Firster himself was pre-Break, but lived in the Old World in an unconscious age.
"That there they're gone is their problem, and ay've saw one!" Mom shoved the laughing baby back. "At the edge of the Pinching Forest. Elf's so white, ears are sharp. Gloomeye, why don't ya say something? Judge who is a-lyin' here, ayn' who has darn good eyesight here, ayn' ken be trusted. You're Wolves' son, after all."
"How does being the son of Wolves affect anything?" Gloomeye, who had stopped to listen and scratched Meat under his chin, caught himself and continued on his way out of the village. "Actually, we have to go, because Titus is already looking in our direction. So this will be a good way.
"But Wolves...” said the guard to the retreating humans and a boarler, but they had already passed the village gate and didn't listen.
Gloomeye has two jobs: to keep an eye on a boarder called Meat and to keep an eye on the neighbour's boy Giggler. In fact, he has one job: to keep an eye on two mischief-makers.
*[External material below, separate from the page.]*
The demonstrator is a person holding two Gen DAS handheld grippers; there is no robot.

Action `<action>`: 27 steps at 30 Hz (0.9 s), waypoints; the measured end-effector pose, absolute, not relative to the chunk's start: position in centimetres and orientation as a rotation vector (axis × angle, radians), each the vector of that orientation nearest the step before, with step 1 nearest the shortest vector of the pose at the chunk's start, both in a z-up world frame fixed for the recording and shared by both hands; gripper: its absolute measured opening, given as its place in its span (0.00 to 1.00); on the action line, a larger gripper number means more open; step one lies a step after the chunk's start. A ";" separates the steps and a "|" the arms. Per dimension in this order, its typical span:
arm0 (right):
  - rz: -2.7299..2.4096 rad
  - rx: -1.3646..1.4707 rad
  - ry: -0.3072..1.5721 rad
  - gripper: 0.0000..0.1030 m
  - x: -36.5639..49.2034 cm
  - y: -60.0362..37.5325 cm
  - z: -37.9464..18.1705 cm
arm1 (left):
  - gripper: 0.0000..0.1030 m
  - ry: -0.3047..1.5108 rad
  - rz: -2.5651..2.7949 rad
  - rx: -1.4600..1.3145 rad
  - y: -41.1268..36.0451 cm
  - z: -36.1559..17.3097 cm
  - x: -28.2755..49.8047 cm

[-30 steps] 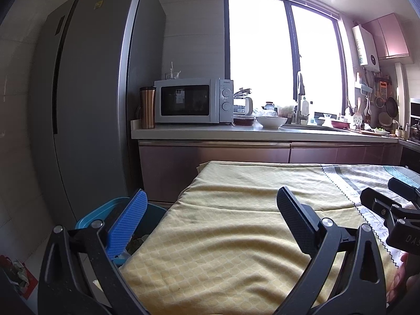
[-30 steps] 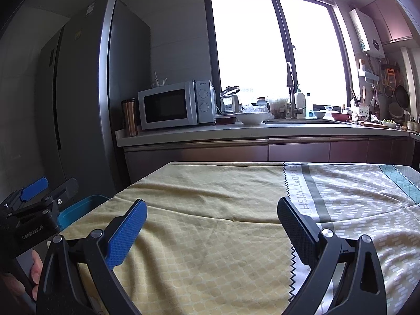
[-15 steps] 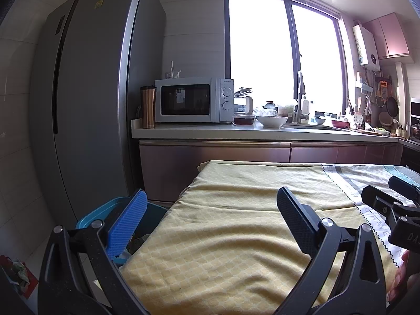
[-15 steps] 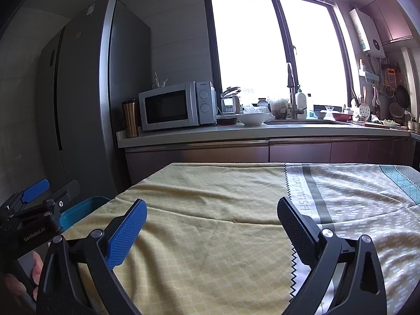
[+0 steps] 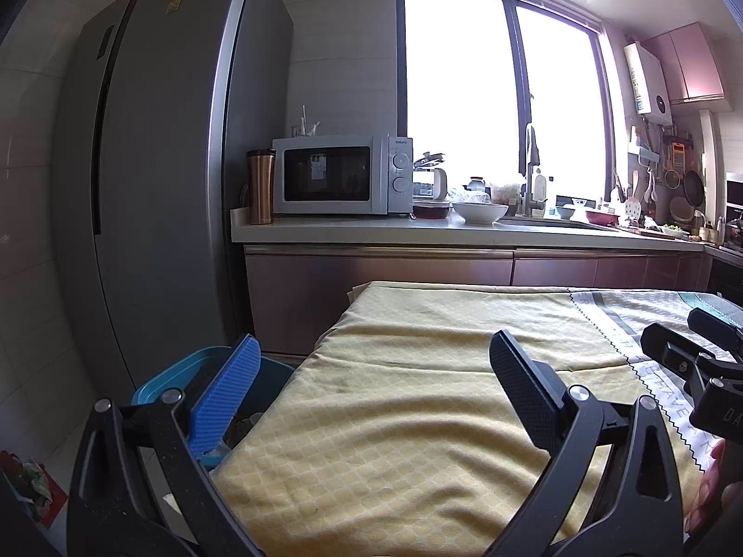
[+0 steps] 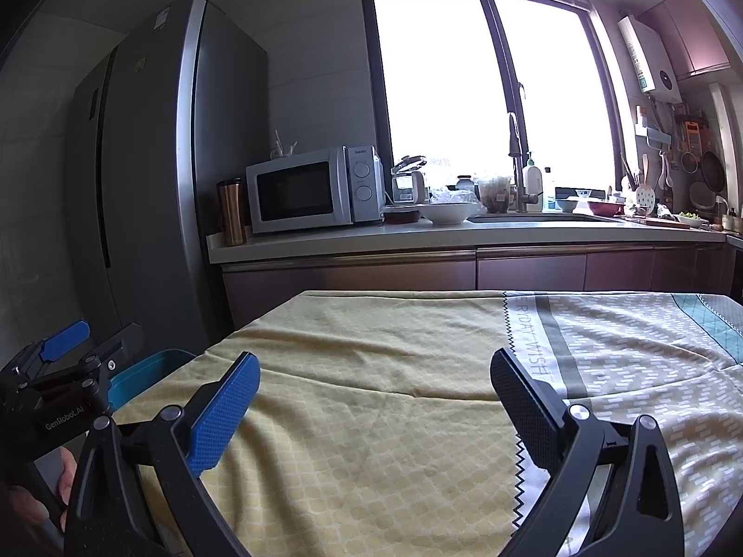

The shepherd led his flock from the village to a new pasture. The village (small, with 27 human heads and 1 boarler) was called Worldedge because it was at the Edge of the World. At the very least, there wasn't anyone far-sighted enough to see the other side or the bottom of the nearest chasm. Storyteller had assumed that they did exist, and that the Edge of the World was just a very large scar, but the village didn't stand on ceremony with names - they were created by their essence, not by assumptions.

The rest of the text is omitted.